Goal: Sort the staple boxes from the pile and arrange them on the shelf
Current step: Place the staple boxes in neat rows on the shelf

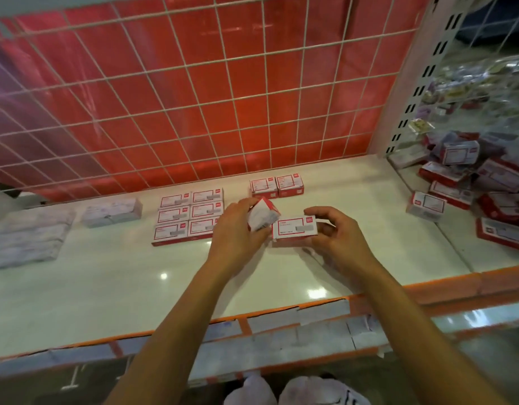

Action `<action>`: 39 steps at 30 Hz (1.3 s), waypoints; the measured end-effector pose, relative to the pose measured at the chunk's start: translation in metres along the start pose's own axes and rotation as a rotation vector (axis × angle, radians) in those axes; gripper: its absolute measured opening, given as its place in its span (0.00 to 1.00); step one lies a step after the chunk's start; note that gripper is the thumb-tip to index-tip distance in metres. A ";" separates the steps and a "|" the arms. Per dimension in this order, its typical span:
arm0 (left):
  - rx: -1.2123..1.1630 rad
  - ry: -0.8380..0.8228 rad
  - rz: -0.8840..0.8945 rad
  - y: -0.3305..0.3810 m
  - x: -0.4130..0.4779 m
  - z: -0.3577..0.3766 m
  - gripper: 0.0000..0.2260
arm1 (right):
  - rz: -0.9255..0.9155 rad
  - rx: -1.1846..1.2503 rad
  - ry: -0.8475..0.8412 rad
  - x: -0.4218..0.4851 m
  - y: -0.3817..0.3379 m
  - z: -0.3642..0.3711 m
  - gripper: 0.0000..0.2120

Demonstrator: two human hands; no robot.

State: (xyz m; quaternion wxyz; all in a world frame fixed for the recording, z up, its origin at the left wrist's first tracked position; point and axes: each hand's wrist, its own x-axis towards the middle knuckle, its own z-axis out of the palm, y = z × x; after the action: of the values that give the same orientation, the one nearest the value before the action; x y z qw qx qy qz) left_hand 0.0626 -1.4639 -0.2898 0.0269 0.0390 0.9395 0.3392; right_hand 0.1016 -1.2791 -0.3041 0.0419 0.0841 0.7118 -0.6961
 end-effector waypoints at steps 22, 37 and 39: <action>-0.023 0.068 -0.138 -0.075 -0.023 -0.060 0.24 | 0.010 -0.206 -0.185 -0.002 0.006 0.112 0.28; 0.056 0.110 -0.074 -0.096 -0.029 -0.078 0.25 | -0.370 -0.894 -0.141 0.007 0.015 0.129 0.16; 0.059 0.124 -0.094 -0.096 -0.027 -0.080 0.25 | -0.374 -0.892 -0.120 0.009 0.016 0.133 0.15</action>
State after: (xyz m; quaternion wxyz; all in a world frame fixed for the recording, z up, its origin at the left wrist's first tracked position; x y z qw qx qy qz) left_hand 0.0779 -1.5910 -0.2888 -0.0168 -0.0252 0.9498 0.3114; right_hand 0.0882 -1.4114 -0.3247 -0.0110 -0.1117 0.9400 -0.3222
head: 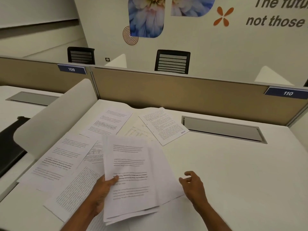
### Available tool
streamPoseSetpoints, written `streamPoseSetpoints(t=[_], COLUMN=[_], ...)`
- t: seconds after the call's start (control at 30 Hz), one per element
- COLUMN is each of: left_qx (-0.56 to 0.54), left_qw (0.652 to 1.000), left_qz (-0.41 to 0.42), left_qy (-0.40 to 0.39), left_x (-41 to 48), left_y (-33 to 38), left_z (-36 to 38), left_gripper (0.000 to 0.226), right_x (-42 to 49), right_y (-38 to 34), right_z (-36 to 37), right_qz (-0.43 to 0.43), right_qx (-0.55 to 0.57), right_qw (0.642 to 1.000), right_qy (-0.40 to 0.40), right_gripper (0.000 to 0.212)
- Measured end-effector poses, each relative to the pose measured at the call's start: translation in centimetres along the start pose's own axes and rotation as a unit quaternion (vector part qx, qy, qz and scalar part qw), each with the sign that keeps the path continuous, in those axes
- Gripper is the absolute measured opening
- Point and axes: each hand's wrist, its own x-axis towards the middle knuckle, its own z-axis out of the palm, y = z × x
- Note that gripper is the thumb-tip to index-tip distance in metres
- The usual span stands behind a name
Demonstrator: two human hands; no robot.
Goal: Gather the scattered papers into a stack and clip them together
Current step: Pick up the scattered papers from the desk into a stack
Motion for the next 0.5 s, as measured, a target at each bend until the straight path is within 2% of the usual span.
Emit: streamPoseSetpoints(t=[0.13,0.23,0.3,0.5], left_qx=[0.029,0.037,0.043,0.024], left_qw=[0.998,0.995,0.994,0.994], left_qz=[0.019,0.003,-0.006,-0.046], left_qy=[0.059,0.088,0.1,0.1], left_x=[0.7,1.1,1.8,3.5], left_y=[-0.6,-1.4,-1.7,-2.5], left_z=[-2.6,-3.6,-4.1,-5.2], left_gripper=[0.035,0.038,0.037,0.04], right_x=[1.6,1.5,1.3,1.3], right_y=[1.1,0.6,0.0,-1.8], right_z=[1.6,3.6,4.8,7.5], right_qz=[-0.039,-0.03,-0.021,0.006], right_qx=[-0.153,-0.277,-0.313,-0.343], right_qw=[0.987,0.96,0.949,0.939], right_qy=[-0.009,-0.025,-0.022,-0.019], right_gripper=[0.059,0.078,0.086,0.08])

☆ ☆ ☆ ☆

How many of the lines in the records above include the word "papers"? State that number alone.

*Exercise solution*:
2